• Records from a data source
▬▬▬▬▬▬

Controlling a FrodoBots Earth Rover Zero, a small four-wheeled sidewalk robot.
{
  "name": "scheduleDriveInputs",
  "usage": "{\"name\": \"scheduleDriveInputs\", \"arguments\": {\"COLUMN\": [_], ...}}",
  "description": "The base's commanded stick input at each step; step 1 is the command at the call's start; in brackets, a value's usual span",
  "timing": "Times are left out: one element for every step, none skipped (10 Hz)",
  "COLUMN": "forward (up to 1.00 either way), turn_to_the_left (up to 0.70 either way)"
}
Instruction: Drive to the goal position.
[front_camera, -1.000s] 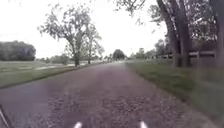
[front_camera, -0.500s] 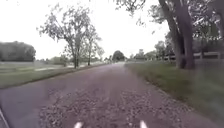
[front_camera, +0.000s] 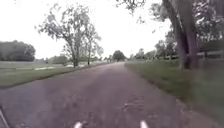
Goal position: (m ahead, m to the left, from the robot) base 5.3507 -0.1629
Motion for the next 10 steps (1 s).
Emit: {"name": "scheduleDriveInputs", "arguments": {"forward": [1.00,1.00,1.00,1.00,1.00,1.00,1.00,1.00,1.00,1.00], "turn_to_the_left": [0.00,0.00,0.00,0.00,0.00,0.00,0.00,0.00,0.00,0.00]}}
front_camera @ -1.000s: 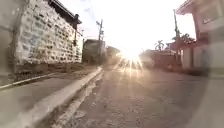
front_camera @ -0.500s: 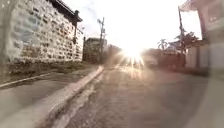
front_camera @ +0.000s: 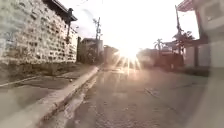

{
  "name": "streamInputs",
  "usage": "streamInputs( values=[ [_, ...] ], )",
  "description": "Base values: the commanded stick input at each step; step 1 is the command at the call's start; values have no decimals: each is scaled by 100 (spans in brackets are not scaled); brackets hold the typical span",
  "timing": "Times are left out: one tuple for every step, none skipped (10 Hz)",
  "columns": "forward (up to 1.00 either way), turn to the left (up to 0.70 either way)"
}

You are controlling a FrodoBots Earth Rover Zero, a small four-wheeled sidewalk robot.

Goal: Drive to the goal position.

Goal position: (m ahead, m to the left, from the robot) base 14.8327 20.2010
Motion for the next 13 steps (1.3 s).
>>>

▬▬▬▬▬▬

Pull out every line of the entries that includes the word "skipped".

  "timing": "Times are left out: one element for every step, none skipped (10 Hz)",
  "timing": "Times are left out: one tuple for every step, none skipped (10 Hz)",

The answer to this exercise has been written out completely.